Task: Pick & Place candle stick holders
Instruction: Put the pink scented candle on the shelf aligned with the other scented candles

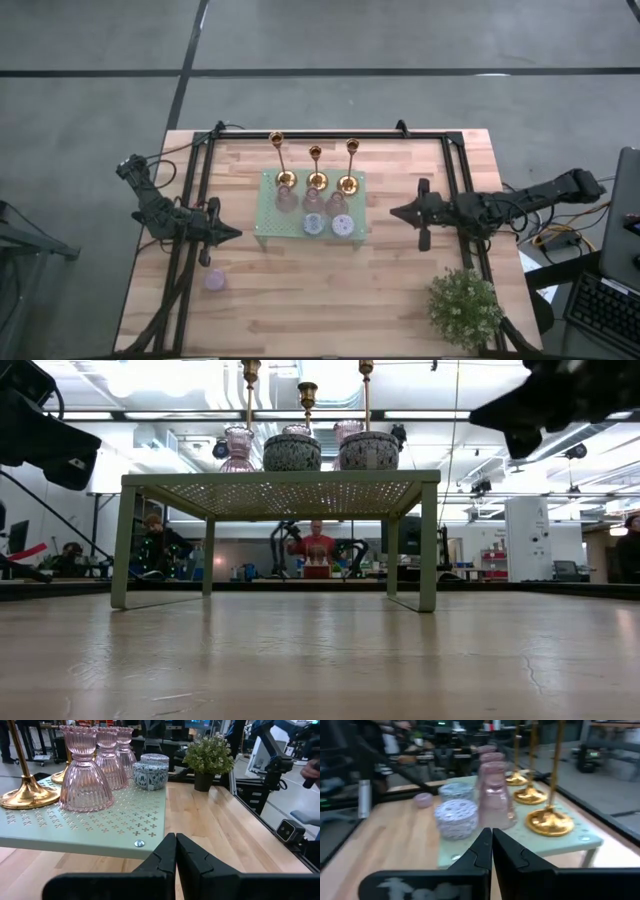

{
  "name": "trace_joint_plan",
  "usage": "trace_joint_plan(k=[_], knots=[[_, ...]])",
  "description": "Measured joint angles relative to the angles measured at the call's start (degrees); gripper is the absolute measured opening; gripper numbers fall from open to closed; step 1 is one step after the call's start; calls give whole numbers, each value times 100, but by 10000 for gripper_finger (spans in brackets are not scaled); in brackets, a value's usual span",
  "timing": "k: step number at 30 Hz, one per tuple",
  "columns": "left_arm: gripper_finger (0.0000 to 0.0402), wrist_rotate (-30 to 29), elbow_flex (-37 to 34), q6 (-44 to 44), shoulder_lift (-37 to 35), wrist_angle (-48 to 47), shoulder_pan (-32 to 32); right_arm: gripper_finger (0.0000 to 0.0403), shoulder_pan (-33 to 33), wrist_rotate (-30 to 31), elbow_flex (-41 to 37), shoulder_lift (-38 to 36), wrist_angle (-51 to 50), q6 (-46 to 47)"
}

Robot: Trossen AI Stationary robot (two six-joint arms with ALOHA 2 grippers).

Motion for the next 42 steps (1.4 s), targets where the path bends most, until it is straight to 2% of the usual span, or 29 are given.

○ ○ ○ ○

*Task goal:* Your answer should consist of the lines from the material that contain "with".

*Response to the task:*
Instruction: Put the pink scented candle on the shelf aligned with the other scented candles
Robot: Trossen AI Stationary robot (two six-joint arms with ALOHA 2 grippers).

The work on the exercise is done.